BriskChain: Towards High-Performance Serverless Computing with Decentralized Function Composition

Abstract

Serverless computing (FaaS) is a promising cloud software development paradigm that consists primarily of serverless functions. Multiple serverless functions can be composited together as a workflow (function composition) to accomplish more complex tasks. As the serverless application grows, the serverless workflow becomes more and more important. However, many specificities of serverless functions are not considered by current workflow engines, which results in poor performance of workflows in scheduling serverless functions. This thesis studied performance issues of serverless workflow and the corresponding performance improvement strategies and proposed a decentralized worker-side pattern for high-performance serverless workflows.

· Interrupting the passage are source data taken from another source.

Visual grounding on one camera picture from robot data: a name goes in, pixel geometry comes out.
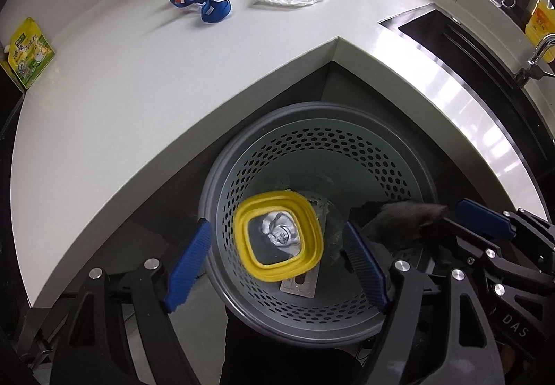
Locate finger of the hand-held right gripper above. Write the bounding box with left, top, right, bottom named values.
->
left=454, top=199, right=555, bottom=261
left=426, top=217, right=555, bottom=295

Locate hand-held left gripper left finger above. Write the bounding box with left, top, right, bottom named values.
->
left=49, top=218, right=214, bottom=385

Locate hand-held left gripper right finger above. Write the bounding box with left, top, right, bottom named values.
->
left=344, top=221, right=506, bottom=385

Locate dark cloth rag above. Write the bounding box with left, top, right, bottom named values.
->
left=349, top=200, right=449, bottom=250

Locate yellow plastic lid ring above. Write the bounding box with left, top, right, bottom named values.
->
left=234, top=190, right=324, bottom=283

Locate clear plastic tray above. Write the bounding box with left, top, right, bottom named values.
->
left=280, top=194, right=330, bottom=299

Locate white paper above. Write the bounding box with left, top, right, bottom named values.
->
left=259, top=211, right=303, bottom=248

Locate grey perforated trash bin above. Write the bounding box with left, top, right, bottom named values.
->
left=198, top=102, right=439, bottom=338

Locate metal faucet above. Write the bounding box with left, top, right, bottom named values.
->
left=513, top=33, right=555, bottom=87

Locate black kitchen sink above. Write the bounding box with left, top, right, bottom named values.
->
left=378, top=3, right=555, bottom=177

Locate black stove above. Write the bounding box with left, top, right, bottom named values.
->
left=0, top=77, right=29, bottom=325

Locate yellow oil bottle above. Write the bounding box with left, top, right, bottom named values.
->
left=526, top=0, right=555, bottom=64

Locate yellow green seasoning pouch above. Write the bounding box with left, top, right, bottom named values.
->
left=0, top=17, right=57, bottom=91

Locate blue strap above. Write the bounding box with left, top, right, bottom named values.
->
left=169, top=0, right=232, bottom=25

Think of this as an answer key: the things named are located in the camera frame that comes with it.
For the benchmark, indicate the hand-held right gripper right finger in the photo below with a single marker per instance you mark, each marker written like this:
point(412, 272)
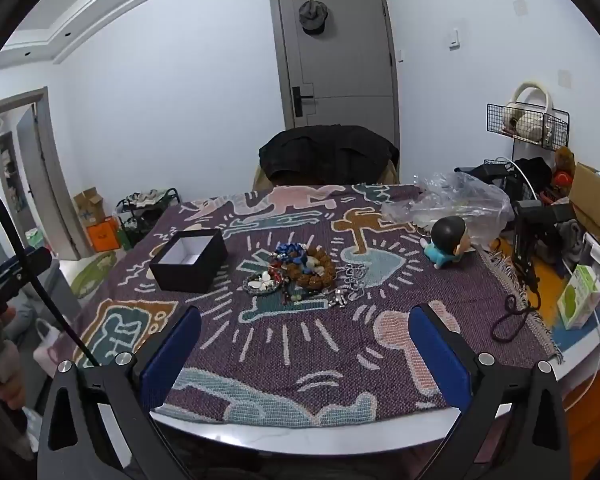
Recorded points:
point(437, 355)

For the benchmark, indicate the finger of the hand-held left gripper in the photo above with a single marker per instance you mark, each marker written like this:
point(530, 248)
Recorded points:
point(30, 261)

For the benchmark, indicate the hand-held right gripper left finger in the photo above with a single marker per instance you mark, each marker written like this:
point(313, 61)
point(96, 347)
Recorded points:
point(172, 355)

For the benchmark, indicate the black square box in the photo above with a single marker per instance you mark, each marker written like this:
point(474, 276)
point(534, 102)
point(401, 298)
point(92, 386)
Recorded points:
point(187, 270)

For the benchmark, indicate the cream flower hair clip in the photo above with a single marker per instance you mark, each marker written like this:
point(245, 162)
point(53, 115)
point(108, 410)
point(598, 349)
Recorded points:
point(261, 281)

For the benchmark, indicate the pile of jewelry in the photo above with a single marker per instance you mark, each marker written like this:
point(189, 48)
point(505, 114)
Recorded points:
point(312, 272)

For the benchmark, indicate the person's left hand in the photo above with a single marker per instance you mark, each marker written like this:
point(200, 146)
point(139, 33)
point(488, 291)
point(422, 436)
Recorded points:
point(10, 391)

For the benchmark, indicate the green round floor mat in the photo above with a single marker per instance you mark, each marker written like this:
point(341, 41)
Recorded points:
point(92, 272)

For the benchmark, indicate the white tote bag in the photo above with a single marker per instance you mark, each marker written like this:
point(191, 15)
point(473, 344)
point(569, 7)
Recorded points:
point(45, 345)

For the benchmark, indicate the orange box on floor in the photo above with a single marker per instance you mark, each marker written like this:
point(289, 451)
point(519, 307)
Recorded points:
point(102, 236)

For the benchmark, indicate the open grey side door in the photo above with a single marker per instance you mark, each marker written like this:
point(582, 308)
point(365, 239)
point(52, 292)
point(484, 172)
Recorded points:
point(47, 185)

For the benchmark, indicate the small cardboard box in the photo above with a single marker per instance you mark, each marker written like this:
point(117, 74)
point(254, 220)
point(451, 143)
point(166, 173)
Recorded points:
point(87, 207)

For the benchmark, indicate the black-haired doll figurine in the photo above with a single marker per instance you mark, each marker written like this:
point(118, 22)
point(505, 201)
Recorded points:
point(447, 240)

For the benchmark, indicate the black shoe rack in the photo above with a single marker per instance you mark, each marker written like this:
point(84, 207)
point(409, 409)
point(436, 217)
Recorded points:
point(145, 210)

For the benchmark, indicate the printed purple blanket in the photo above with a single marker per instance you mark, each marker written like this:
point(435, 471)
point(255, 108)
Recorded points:
point(300, 360)

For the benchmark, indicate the green and white carton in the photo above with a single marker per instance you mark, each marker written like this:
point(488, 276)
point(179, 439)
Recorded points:
point(577, 300)

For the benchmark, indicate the black desk stand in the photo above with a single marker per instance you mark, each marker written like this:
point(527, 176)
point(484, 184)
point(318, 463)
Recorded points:
point(530, 230)

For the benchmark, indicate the clear plastic bag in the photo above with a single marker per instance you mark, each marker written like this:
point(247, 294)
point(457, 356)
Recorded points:
point(460, 200)

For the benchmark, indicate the black bag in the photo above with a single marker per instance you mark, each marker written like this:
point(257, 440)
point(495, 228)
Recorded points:
point(535, 172)

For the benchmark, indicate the brown cardboard box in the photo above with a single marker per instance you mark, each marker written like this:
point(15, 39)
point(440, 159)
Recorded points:
point(592, 195)

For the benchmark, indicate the brown plush toy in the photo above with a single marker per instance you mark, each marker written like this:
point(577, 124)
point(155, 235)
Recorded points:
point(564, 165)

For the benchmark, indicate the grey cap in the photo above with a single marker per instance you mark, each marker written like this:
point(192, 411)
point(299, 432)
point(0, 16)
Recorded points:
point(313, 15)

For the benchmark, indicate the white light switch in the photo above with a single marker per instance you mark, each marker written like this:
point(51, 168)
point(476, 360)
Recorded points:
point(455, 39)

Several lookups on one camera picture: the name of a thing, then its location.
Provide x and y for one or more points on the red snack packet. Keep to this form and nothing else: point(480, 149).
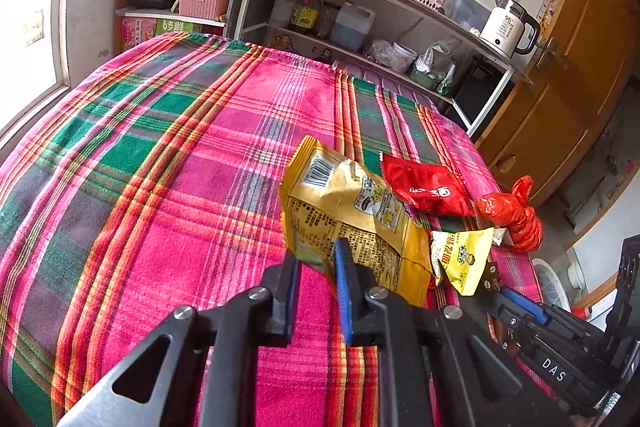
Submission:
point(425, 187)

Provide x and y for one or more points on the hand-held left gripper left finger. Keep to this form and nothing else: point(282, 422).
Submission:
point(289, 307)

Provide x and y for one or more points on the white plastic jar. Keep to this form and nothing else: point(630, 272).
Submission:
point(404, 57)

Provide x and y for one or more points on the pink carton box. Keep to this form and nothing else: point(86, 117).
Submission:
point(137, 33)

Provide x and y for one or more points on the clear plastic container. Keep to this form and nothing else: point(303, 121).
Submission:
point(465, 12)

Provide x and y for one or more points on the crumpled clear plastic bag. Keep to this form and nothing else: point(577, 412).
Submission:
point(381, 54)

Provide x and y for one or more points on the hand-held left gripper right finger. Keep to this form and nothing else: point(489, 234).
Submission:
point(345, 292)

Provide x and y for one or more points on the red plastic bag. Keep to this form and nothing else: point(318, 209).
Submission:
point(510, 212)

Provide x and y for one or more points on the wooden cabinet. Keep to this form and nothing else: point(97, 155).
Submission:
point(575, 107)

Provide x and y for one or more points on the jerrycan with dark liquid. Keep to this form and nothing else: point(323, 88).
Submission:
point(352, 29)

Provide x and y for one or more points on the small yellow snack packet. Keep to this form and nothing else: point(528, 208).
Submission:
point(465, 257)

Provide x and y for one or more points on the pink green plaid tablecloth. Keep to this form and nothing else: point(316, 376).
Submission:
point(150, 182)

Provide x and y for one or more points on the yellow label bottle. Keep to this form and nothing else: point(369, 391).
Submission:
point(306, 14)

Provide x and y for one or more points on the pink plastic basket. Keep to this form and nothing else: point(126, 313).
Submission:
point(202, 5)

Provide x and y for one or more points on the white plastic bottle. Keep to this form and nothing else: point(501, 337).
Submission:
point(285, 7)

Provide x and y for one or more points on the large yellow snack packet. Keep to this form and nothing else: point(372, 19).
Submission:
point(345, 207)

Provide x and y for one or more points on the green food bag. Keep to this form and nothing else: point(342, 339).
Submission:
point(447, 82)

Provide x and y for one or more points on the white trash bin with bag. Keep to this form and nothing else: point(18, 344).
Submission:
point(547, 282)

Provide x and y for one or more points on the black appliance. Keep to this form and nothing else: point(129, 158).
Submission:
point(482, 92)

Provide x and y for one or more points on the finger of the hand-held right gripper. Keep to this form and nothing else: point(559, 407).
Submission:
point(525, 309)
point(500, 322)

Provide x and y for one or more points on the white electric kettle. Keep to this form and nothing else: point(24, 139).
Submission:
point(505, 29)

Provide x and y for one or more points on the green carton box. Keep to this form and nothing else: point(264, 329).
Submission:
point(175, 27)

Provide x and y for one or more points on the white food packet bag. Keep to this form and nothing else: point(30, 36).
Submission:
point(440, 57)

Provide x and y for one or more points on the window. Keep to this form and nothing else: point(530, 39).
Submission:
point(30, 32)

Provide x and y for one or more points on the green bowl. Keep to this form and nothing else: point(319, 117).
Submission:
point(425, 78)

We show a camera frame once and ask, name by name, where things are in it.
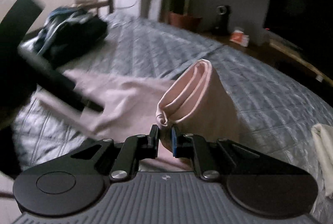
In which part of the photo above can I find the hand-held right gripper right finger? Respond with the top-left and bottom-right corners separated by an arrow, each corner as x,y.
170,126 -> 299,183

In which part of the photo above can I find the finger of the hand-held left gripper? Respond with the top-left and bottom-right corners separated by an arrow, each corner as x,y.
18,45 -> 104,113

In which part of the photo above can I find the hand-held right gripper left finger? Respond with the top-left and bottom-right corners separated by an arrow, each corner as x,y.
39,124 -> 160,183

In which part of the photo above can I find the pink garment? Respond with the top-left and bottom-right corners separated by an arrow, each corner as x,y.
36,59 -> 241,172

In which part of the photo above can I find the pile of dark clothes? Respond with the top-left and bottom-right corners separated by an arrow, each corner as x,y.
34,6 -> 108,68

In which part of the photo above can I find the grey quilted bedspread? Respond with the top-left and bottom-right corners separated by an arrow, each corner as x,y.
10,10 -> 333,224

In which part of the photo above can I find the orange box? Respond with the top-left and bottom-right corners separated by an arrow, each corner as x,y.
230,27 -> 250,45

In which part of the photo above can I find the dark low table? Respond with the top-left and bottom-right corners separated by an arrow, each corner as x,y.
200,30 -> 276,58

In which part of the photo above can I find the beige folded garment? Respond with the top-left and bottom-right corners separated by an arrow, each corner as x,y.
311,123 -> 333,188

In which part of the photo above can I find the wooden television stand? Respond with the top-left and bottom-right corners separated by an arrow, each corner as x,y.
269,31 -> 333,84

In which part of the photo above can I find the black television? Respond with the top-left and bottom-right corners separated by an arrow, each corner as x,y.
263,0 -> 333,58

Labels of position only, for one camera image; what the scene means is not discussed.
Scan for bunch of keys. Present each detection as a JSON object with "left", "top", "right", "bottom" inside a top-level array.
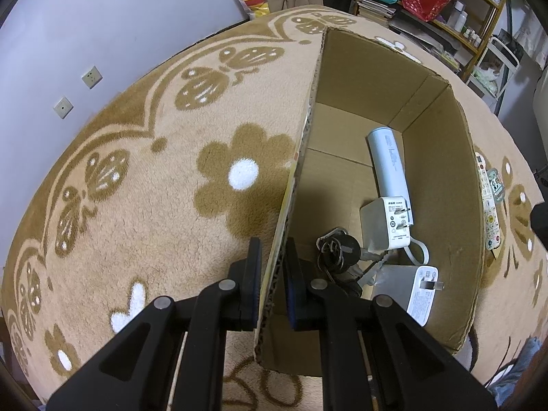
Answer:
[{"left": 316, "top": 227, "right": 364, "bottom": 296}]

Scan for pale green packet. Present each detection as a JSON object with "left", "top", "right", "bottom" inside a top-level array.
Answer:
[{"left": 475, "top": 66, "right": 499, "bottom": 95}]

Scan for white cart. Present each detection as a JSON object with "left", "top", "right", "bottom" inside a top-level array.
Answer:
[{"left": 464, "top": 30, "right": 523, "bottom": 114}]

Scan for person's blue jeans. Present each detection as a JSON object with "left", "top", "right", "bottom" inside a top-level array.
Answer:
[{"left": 488, "top": 336, "right": 542, "bottom": 401}]

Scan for white wall socket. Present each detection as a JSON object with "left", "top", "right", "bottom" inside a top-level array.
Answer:
[
  {"left": 52, "top": 96, "right": 73, "bottom": 119},
  {"left": 81, "top": 65, "right": 103, "bottom": 90}
]

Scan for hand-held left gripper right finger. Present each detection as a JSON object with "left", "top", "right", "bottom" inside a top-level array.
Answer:
[{"left": 285, "top": 237, "right": 497, "bottom": 411}]

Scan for wooden shelf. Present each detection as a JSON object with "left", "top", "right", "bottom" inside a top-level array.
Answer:
[{"left": 355, "top": 0, "right": 512, "bottom": 82}]

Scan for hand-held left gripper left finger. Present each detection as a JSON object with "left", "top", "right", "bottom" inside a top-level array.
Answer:
[{"left": 45, "top": 237, "right": 262, "bottom": 411}]

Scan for white remote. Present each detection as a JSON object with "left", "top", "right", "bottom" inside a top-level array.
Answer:
[{"left": 474, "top": 152, "right": 502, "bottom": 251}]

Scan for light blue power bank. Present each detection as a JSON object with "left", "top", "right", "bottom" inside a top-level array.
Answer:
[{"left": 366, "top": 126, "right": 412, "bottom": 223}]

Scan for row of small bottles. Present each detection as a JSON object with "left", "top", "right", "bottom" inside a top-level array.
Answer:
[{"left": 447, "top": 2, "right": 484, "bottom": 48}]

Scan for white charger with cable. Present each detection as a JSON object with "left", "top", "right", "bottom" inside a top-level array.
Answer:
[{"left": 364, "top": 235, "right": 446, "bottom": 328}]

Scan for brown cardboard box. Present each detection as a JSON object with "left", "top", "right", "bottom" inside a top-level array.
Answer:
[{"left": 252, "top": 26, "right": 486, "bottom": 373}]

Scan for green cartoon case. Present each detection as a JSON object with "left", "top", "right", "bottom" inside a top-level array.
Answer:
[{"left": 488, "top": 168, "right": 507, "bottom": 203}]

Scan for white square charger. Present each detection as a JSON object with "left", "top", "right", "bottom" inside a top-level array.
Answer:
[{"left": 360, "top": 196, "right": 415, "bottom": 254}]

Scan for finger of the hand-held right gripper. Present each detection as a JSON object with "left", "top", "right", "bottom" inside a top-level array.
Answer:
[{"left": 531, "top": 203, "right": 548, "bottom": 232}]

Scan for white patterned curtain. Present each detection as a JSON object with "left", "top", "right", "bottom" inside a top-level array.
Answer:
[{"left": 509, "top": 4, "right": 548, "bottom": 65}]

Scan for stack of books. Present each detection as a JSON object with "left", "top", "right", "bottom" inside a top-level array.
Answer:
[{"left": 357, "top": 0, "right": 461, "bottom": 69}]

Critical performance issues and associated performance improvement strategies for serverless workflows are investigated in detail. Firstly, due to the containerized isolation of each serverless function and the zero scaling capability of FaaS, serverless workflow suffers from a long cold start by the function’s first run. Currently, warm-up strategies for standalone serverless functions are common, but performance optimizations for function warm-up in serverless workflows are lacking. The running paths of static workflows are predetermined in advance, so serverless function tasks in the workflow that can be warmed up are recommended according to the predefined workflow paths. Secondly, every serverless function is distributed in the cloud, and even functions within the same workflow interact across hosts. However, the functions of the same workflow are logically related to each other, and they interact with each other one by one. As a result, a close-locality strategy was proposed that enables local communication between functions of the same workflow. Thirdly, current workflow engines are master-side patterns, relying on a central controller to schedule serverless functions. However, in this pattern, each workflow function requires frequent remote interaction with its master resulting in performance degradation. Therefore, a decentralized worker model is proposed, where each workflow function can schedule itself from the current workflow node to the next workflow node without interacting with the master controller.

Based on the existing performance strategies, a new high-performance serverless workflow framework BriskChain is designed. BriskChain treats a serverless workflow as a whole unit the same as an independent serverless function. Therefore, workflows and functions can work together in the BriskChain system, and the performance of the workflow as a whole is optimized rather than focusing on the performance of individual serverless functions like other systems. Additionally, BriskChain orchestrates serverless functions based on workflow logic. For example, schedule functions of the same workflow on the same host to avoid remote communication, or pre-warm serverless functions based on the workflow logic to avoid long cold-start issues. Moreover, BriskChain introduces an innovative worker-side pattern, a decentralized approach that allows each serverless function to schedule itself without a central controller.

BriskChain shows a high-performance result based on our evaluation. There are different synthetic micro-workflows and real-world application benchmarks with de- tailed comparative analysis of the overhead of BriskChain, OpenWhisk and Apache OpenWhisk Composer (Composer). Our experimental results show that BriskChain has 70% less overhead than its competitors when using sequential and branching DAG forms, and 50% to 70% less overhead than its competitors when using parallel DAG forms. Also, when the payload increases, the BriskChain overhead increases mod- estly compared to other workflow engines. In the real-world application experiments, BriskChain used only 30% to 40% of the total overhead of its competitors.